Hello guys, Since the last release, I frequently h...
# neural-forecast
a
Hello guys, Since the last release, I frequently have crashes at the beginning of my trainings:
RuntimeError: Expected all tensors to be on the same device, but found at least two devices, cuda:0 and cpu!
I feel like it's random, however in my last 2 HP tuning, it happened with the
scaler_type
set to
identity
(random or root cause, i don't know). Am I the only one ? Thanks
it just happened again, this time at the
predict
step, still with the
identity
scaler (on DeepAR):
Copy code
File /local_disk0/.ephemeral_nfs/cluster_libraries/python/lib/python3.10/site-packages/neuralforecast/models/deepar.py:487, in DeepAR.forward(self, windows_batch)
    484 output = self.loss.domain_map(output)
    486 # Inverse normalization
--> 487 distr_args = self.loss.scale_decouple(
    488     output=output, loc=y_loc, scale=y_scale
    489 )
    490 # Add horizon (1) dimension
    491 distr_args = list(distr_args)

File /local_disk0/.ephemeral_nfs/cluster_libraries/python/lib/python3.10/site-packages/neuralforecast/losses/pytorch.py:771, in nbinomial_scale_decouple(output, loc, scale)
    769 alpha = F.softplus(alpha) + 1e-8  # alpha = 1/total_counts
    770 if (loc is not None) and (scale is not None):
--> 771     mu *= loc
    772     alpha /= loc + 1.0
    774 # mu = total_count * (probs/(1-probs))
    775 # => probs = mu / (total_count + mu)
    776 # => probs = mu / [total_count * (1 + mu * (1/total_count))]

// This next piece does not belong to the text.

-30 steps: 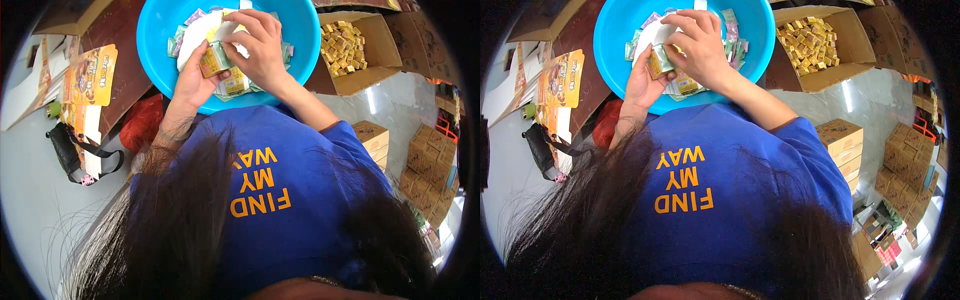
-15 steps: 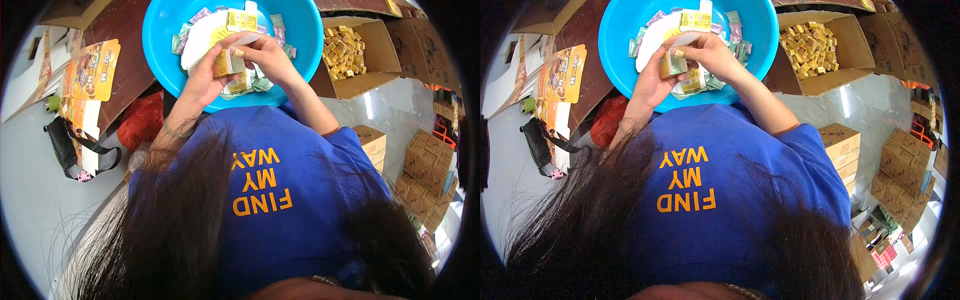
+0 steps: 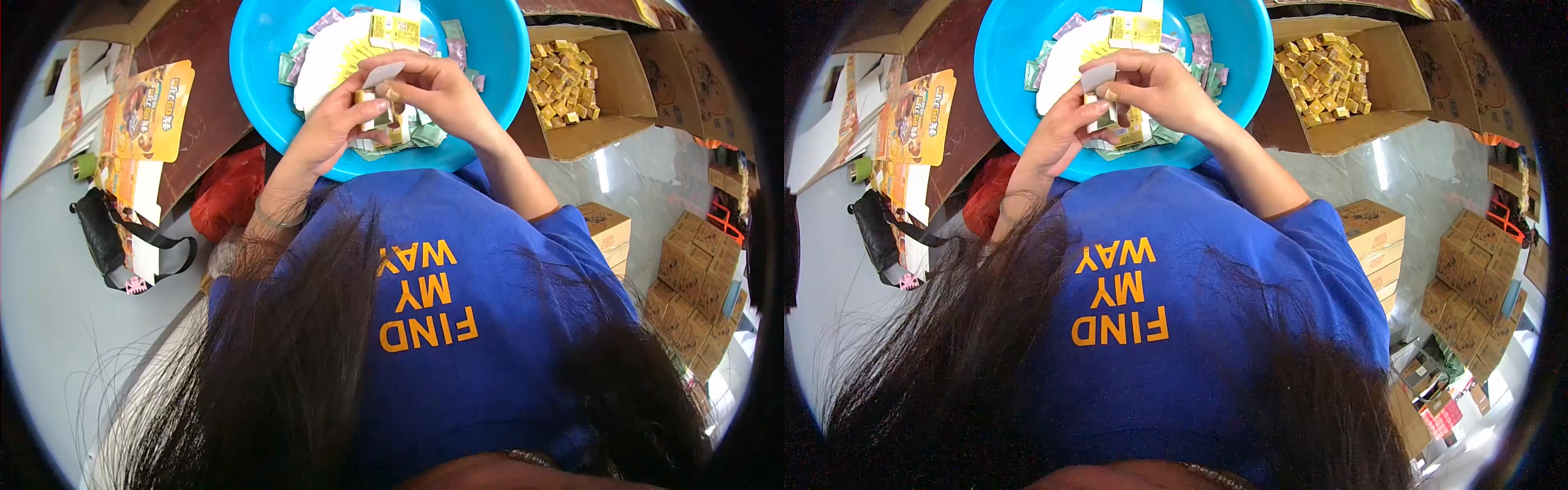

RuntimeError: Expected all tensors to be on the same device, but found at least two devices, cuda:0 and cpu!
Ok I think that’s the same error you fixed yesterday @Cristian (Nixtla) for the MQLoss
c
Hi @Antoine SCHWARTZ -CROIX-! Yes, it should be fixed now
a
I misspoke, it's the same type of error, but your fix from yesterday doesn't apply to
DistributionLoss
. The problem occurs in the
*_scale_decouple
functions of some distributions when no scaler is applied to the input data. I've managed to fix the negative binomial on the fly, but I doubt it's optimal:
Copy code
def nbinomial_scale_decouple(output, loc=None, scale=None):
    """Negative Binomial Scale Decouple

    Stabilizes model's output optimization, by learning total
    count and logits based on anchoring `loc`, `scale`.
    Also adds Negative Binomial domain protection to the distribution parameters.
    """
    mu, alpha = output
    mu = F.softplus(mu) + 1e-8
    alpha = F.softplus(alpha) + 1e-8  # alpha = 1/total_counts
    if (loc is not None) and (scale is not None):
        mu *= <http://loc.to|loc.to>(mu.device)
        alpha /= <http://loc.to|loc.to>(alpha.device) + 1.0

    # mu = total_count * (probs/(1-probs))
    # => probs = mu / (total_count + mu)
    # => probs = mu / [total_count * (1 + mu * (1/total_count))]
    total_count = 1.0 / alpha
    probs = (mu * alpha / (1.0 + mu * alpha)) + 1e-8
    return (total_count, probs)
c
@Kin Gtz. Olivares
@Antoine SCHWARTZ -CROIX- scaling is (almost) crucial to have a good performance with distribution losses. We explain this in our latest paper: https://arxiv.org/abs/2305.07089. And it is also suggested in other papers like DeepAR. What is your experience? Have you compared with/without scaling?
a
You're right, the results aren't very good without scaling for DistributionLoss, but I had left "identity" in the parameter space to be explored for tuning (as for NHITS) and that's when I came across the error, and I didn't understand. By the way, I think this is the default value too. However, NegativeBinomial, which is often recommended for positive count data, doesn't work well when the input data is centered. On the Pytorch-Forecasting side, they block the option outright: https://pytorch-forecasting.readthedocs.io/en/stable/_modules/pytorch_forecasting/metrics/distributions.html#NegativeBinomialDistributionLoss Unless I'm mistaken, I think it's impossible to control this on Nixtla? So the only option left is to use the traditional minmax_scaler (not minmax1) to hope for satisfying results with negative binomial?
k
Hey @Antoine SCHWARTZ -CROIX-, We need to figure out the interaction of the scale_decouple technique and the DistributionLoss For the moment we have the Poisson Mixture working correctly on positive count data. If you would be kind, can you add an issue on this unresolved scale and distribution interaction? https://github.com/Nixtla/neuralforecast/issues
a
Thanks @Kin Gtz. Olivares, yes I'll do it as soon as I can! Otherwise, for now, it seems that the negative binomial proposes bad results on my data, no matter which scaler I choose. I suspect a bad interaction somewhere in the code, as this is the one that offers the best performance on the other deepAR implementations I've been able to test (Sagemaker, gluonTS torch & mxnet version, pytorch-forecasting).
That's it, I've opened 2 issues that summarize the discussions above. Don't hesitate to contact me if you'd like more details!
c
thanks!